Also Colorado and Washington just legalized marijuana for personal use.

My name is Tonya Davis and I’m your constituent. I am a mother, grandmother, sister, daughter. I could be your neighbor, friend, coworker. You have seen me at the Ohio Statehouse over the last decade in a suit rolling around in my wheelchair trying to bring your attention to alternative medication that is actually safer than aspirin. Yes I’m talking about medical cannabis and this has been my choice of medicine. For a long time you said to me to “bring in a doctor that supports this issue” I have!  you have said “bring in the science that supports cannabis as medicine” I have.. You have said ” get a Republican on board” WE HAVE… we have jumped through the hoops that you have asked us to jump through.

We have a certified petition for the Ohio alternative treatment amendment that was certified by the SOS and the AG October of last year. We currently have house Bill 214  that is being ignored in the health committee because our speaker of the house refuses to give it a hearing. Now I’m asking you to save my life.

My whole life I have begged for help no one ever hears me. I will be heard this time because  this is my life I’m fighting for and I’m going to die on my terms.

Our government knows that cannabis is a medicine and that it is a neuro protective and antioxidant. they have  patents on it.  I am literally fighting for my life and my independence as well as tryin to keep my cognitive thinking okay.  By allowing me the same access as the 18 states plus Washington DC as well as the four patients that are currently allowed on federal level …it is not harming anyone.

I deserve that same access even though I am in the state of Ohio.

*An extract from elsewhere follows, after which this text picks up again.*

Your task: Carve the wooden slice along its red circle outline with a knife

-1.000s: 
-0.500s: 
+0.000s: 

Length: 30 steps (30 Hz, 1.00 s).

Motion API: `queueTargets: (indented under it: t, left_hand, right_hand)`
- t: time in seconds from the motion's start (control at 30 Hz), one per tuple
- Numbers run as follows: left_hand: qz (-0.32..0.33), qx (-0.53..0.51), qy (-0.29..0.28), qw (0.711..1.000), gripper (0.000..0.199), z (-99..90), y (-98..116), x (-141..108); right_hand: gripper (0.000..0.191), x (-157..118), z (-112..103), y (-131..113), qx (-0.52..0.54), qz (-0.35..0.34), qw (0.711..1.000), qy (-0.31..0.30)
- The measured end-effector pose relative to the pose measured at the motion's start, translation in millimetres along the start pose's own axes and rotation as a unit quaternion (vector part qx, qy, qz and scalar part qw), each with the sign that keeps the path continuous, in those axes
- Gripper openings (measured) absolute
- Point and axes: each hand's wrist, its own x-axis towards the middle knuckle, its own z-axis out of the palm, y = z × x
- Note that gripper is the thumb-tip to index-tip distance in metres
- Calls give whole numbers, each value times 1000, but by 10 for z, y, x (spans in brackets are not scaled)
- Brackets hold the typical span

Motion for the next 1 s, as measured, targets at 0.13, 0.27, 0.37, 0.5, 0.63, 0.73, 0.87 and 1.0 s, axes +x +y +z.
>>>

I should not have to go die like a wounded animal in the woods. (going to a state that does have medical cannabis laws) where  I have no family and a support system.

I am not a drug addict, suffer from mental illness or have any type of criminal record.

I do have my Ohio doctors support , I have my pharmacist support… I have my out-of-state written recommendation from my cannabinoid specialist .  I have lived in same place for the decade ive fought for this issue. Here is a video clip of me and my cannabinoid specialist 

http://www.youtube.com/watch?v=gP5QOvkv77Y&feature=share

My neurologist came into my hospital room and told me a year ago that there was nothing that they can do for me anymore except keep me comfortable and treat symptoms. I have massive calcium deposits on my brain. I have pseudo-hypo parathyroidism which has completely disabled me and caused major medical problems such as crippling arthritis ,diseased esophagus, hiatal hernia ….inflamed bowel disease with adhesions wrapped around it…. severe hypocalcaemia…. very high phosphorous..  my blood pressure is all over the map … my heart rate is through the roof. All of this can be proven and backed up. Will you do the right thing and support compassion not corruption?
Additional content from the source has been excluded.